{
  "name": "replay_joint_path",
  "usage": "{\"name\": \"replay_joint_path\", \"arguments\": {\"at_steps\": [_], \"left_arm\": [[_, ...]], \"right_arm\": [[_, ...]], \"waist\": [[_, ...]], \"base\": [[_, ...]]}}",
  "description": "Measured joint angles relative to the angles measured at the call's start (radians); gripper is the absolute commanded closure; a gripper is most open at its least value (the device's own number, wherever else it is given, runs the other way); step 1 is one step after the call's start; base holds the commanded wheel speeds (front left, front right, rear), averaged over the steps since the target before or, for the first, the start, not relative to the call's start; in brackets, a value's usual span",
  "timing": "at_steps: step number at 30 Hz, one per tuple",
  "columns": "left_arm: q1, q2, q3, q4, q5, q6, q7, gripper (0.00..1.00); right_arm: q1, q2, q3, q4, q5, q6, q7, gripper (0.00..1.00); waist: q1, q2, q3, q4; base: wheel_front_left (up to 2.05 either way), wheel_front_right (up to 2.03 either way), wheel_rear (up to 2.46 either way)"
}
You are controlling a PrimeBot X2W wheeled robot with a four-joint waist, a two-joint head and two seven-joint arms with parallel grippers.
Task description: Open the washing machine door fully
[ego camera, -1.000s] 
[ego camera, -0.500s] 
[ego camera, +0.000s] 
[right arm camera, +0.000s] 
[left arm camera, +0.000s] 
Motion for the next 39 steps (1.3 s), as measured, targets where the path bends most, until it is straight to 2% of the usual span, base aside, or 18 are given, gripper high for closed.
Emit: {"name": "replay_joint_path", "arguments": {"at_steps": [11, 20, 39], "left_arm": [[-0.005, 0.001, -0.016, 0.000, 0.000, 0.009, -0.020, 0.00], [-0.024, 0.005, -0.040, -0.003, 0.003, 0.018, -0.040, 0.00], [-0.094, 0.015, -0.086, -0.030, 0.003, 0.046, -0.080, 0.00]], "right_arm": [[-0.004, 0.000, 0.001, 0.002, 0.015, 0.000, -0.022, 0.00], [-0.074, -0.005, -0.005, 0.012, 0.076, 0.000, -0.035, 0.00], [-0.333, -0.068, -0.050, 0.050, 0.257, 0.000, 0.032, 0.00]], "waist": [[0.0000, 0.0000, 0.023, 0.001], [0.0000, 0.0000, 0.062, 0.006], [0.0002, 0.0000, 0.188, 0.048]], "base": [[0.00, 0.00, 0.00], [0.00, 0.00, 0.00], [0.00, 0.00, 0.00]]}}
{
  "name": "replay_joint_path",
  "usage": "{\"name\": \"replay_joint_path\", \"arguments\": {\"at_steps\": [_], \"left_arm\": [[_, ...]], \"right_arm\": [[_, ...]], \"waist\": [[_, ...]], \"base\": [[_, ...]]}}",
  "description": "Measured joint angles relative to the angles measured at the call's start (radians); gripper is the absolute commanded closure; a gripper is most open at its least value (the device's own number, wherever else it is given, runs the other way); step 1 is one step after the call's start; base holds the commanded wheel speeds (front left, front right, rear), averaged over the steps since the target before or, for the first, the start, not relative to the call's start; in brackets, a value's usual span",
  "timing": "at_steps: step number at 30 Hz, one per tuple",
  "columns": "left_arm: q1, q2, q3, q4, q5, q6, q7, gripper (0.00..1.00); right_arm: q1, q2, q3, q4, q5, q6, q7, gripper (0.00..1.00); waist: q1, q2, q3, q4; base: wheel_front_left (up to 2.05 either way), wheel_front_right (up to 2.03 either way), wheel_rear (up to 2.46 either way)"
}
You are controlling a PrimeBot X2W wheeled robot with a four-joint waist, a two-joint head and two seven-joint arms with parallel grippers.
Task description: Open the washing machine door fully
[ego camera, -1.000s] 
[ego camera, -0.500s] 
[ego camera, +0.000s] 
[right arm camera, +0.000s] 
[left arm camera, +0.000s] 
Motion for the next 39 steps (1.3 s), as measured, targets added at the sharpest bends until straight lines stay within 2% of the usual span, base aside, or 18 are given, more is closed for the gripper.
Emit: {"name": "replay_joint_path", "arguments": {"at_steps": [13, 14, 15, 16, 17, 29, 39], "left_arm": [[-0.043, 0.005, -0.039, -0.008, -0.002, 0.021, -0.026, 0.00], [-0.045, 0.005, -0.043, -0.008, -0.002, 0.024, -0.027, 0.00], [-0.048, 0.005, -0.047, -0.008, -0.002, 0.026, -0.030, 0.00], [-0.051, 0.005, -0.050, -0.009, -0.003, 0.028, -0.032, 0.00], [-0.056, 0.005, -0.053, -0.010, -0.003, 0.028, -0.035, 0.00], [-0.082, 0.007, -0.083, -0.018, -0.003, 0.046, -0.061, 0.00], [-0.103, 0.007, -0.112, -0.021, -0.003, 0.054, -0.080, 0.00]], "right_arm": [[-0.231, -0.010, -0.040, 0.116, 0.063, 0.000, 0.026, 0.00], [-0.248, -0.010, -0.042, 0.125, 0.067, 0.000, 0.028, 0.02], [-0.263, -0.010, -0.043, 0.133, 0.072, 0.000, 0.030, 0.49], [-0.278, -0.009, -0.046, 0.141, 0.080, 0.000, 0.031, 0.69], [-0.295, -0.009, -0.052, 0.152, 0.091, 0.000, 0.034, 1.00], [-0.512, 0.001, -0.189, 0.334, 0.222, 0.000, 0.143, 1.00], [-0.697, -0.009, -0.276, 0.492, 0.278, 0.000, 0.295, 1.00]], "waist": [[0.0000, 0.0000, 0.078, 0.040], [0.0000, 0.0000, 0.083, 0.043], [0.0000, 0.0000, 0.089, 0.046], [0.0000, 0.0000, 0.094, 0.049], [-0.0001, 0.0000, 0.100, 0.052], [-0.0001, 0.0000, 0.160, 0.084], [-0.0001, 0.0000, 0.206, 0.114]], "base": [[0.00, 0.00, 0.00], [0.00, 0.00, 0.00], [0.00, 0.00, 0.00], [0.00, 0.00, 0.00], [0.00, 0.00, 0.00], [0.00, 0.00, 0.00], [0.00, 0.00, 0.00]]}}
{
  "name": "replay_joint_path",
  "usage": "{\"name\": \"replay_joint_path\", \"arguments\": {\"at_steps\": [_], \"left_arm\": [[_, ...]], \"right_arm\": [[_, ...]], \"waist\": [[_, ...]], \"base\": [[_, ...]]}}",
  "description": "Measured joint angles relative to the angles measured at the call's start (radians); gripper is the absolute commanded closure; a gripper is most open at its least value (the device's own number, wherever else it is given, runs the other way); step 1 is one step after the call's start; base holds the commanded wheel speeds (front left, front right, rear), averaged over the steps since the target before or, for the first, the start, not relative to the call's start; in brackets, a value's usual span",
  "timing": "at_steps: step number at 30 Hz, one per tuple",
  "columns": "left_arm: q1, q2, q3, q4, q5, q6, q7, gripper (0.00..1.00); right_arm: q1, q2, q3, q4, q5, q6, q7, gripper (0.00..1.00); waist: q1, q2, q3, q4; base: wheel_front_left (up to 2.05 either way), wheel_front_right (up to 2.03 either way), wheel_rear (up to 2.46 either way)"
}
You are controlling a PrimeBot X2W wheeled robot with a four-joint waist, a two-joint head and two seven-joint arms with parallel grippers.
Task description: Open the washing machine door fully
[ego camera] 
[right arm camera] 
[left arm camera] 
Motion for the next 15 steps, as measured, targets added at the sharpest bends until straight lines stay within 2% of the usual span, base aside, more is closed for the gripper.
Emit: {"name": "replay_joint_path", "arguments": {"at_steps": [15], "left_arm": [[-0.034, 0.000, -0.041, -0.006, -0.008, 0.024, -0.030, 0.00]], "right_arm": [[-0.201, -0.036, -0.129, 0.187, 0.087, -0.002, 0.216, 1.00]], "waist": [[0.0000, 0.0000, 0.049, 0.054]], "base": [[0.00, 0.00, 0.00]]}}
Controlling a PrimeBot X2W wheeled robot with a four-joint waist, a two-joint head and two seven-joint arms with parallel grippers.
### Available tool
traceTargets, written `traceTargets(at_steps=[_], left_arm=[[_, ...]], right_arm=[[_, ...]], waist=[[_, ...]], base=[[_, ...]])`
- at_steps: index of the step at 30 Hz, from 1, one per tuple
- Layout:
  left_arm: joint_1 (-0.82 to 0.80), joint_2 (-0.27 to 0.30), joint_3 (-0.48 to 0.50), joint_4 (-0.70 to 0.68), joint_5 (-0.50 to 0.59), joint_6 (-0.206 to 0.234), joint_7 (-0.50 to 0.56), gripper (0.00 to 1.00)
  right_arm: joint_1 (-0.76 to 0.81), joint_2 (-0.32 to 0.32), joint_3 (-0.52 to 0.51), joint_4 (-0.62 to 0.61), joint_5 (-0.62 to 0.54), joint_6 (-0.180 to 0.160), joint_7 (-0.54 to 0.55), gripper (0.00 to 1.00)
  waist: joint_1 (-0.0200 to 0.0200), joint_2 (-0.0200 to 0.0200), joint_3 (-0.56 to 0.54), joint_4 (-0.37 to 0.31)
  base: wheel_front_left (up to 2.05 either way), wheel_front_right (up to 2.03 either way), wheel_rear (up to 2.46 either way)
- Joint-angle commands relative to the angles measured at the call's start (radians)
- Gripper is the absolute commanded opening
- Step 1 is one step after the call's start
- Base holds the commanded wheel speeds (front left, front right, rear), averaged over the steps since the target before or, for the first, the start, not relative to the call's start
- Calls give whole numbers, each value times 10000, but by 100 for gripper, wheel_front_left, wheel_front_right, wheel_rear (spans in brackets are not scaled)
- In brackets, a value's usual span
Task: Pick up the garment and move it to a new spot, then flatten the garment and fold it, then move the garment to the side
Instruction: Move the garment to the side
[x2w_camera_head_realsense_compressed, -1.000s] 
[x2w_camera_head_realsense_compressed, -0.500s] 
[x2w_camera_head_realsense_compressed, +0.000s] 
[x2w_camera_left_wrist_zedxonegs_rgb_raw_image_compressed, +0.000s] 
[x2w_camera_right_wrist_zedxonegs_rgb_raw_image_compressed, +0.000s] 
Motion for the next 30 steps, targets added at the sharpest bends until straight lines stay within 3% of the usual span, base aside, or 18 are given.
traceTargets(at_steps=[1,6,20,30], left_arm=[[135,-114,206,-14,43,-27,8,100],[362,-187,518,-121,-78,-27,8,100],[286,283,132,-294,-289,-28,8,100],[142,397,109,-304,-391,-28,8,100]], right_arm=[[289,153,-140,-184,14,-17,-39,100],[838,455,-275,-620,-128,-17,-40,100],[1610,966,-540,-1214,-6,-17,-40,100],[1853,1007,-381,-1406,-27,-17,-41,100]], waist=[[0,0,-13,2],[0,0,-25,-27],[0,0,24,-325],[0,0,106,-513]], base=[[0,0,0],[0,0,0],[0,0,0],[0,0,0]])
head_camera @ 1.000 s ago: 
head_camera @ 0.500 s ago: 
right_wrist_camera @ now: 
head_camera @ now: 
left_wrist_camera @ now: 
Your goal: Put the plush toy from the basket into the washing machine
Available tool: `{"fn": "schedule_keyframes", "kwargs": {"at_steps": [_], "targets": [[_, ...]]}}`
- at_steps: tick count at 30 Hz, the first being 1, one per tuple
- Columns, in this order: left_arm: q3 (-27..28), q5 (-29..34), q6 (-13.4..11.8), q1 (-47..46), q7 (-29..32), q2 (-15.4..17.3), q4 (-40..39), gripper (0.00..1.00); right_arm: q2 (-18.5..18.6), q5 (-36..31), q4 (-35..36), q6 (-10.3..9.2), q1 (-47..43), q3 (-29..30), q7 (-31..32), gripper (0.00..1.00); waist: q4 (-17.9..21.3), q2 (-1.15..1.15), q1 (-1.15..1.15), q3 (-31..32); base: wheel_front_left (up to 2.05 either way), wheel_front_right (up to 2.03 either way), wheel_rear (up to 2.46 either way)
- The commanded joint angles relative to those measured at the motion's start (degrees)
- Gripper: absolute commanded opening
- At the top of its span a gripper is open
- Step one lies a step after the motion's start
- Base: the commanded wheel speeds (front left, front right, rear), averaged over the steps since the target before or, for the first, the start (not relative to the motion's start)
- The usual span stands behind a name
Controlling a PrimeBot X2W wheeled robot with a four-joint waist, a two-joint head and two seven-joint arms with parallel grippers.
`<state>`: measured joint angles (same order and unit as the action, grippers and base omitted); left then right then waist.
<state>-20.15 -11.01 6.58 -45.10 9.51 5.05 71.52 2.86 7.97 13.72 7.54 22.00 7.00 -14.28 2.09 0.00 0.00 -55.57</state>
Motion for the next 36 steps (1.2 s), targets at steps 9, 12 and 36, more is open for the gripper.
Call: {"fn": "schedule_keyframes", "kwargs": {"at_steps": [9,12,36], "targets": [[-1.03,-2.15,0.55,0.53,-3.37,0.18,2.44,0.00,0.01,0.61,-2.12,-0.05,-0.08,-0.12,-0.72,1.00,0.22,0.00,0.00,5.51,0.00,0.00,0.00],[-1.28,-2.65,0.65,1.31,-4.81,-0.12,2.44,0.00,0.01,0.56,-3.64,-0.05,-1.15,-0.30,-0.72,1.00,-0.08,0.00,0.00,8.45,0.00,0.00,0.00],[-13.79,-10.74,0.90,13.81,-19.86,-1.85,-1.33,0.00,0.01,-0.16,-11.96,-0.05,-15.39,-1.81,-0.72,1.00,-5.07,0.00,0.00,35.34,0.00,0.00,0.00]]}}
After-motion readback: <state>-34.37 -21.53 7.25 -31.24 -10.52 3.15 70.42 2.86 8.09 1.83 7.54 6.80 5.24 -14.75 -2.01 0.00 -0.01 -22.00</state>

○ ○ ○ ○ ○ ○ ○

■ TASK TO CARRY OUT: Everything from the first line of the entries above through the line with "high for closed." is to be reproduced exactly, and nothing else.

■ RESPONSE TO THE EXERCISE:
{
  "name": "replay_joint_path",
  "usage": "{\"name\": \"replay_joint_path\", \"arguments\": {\"at_steps\": [_], \"left_arm\": [[_, ...]], \"right_arm\": [[_, ...]], \"waist\": [[_, ...]], \"base\": [[_, ...]]}}",
  "description": "Measured joint angles relative to the angles measured at the call's start (radians); gripper is the absolute commanded closure; a gripper is most open at its least value (the device's own number, wherever else it is given, runs the other way); step 1 is one step after the call's start; base holds the commanded wheel speeds (front left, front right, rear), averaged over the steps since the target before or, for the first, the start, not relative to the call's start; in brackets, a value's usual span",
  "timing": "at_steps: step number at 30 Hz, one per tuple",
  "columns": "left_arm: q1, q2, q3, q4, q5, q6, q7, gripper (0.00..1.00); right_arm: q1, q2, q3, q4, q5, q6, q7, gripper (0.00..1.00); waist: q1, q2, q3, q4; base: wheel_front_left (up to 2.05 either way), wheel_front_right (up to 2.03 either way), wheel_rear (up to 2.46 either way)"
}
You are controlling a PrimeBot X2W wheeled robot with a four-joint waist, a two-joint head and two seven-joint arms with parallel grippers.
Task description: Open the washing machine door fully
[ego camera, -1.000s] 
[ego camera, -0.500s] 
[ego camera, +0.000s] 
[right arm camera, +0.000s] 
[left arm camera, +0.000s] 
Motion for the next 39 steps (1.3 s), as measured, targets where the path bends most, until it is straight to 2% of the usual span, base aside, or 18 are given, gripper high for closed.

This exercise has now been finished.